PROMPT: From top to bottom, write out the listing exactly.

PROVIDED MATERIAL:
+===+

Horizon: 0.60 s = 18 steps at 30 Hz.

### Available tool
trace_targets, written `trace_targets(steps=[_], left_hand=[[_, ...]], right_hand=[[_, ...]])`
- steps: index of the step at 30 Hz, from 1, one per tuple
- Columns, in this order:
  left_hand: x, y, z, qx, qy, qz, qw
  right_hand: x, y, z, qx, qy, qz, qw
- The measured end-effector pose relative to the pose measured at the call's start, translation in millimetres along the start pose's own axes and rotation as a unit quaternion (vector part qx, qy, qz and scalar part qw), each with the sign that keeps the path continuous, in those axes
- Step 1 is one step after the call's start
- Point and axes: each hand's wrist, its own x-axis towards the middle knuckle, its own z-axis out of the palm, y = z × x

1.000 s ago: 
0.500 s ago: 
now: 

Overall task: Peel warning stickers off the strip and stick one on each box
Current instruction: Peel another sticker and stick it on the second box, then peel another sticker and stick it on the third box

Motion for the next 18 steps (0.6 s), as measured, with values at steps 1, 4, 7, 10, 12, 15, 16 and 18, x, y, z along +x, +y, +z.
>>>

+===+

OUTPUT FOR THIS EXERCISE:
Horizon: 0.60 s = 18 steps at 30 Hz.

### Available tool
trace_targets, written `trace_targets(steps=[_], left_hand=[[_, ...]], right_hand=[[_, ...]])`
- steps: index of the step at 30 Hz, from 1, one per tuple
- Columns, in this order:
  left_hand: x, y, z, qx, qy, qz, qw
  right_hand: x, y, z, qx, qy, qz, qw
- The measured end-effector pose relative to the pose measured at the call's start, translation in millimetres along the start pose's own axes and rotation as a unit quaternion (vector part qx, qy, qz and scalar part qw), each with the sign that keeps the path continuous, in those axes
- Step 1 is one step after the call's start
- Point and axes: each hand's wrist, its own x-axis towards the middle knuckle, its own z-axis out of the palm, y = z × x

1.000 s ago: 
0.500 s ago: 
now: 

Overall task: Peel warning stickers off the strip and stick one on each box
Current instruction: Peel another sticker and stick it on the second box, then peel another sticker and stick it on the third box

Motion for the next 18 steps (0.6 s), as measured, with values at steps 1, 4, 7, 10, 12, 15, 16 and 18, x, y, z along +x, +y, +z.
>>>

The exercise is complete as it stands.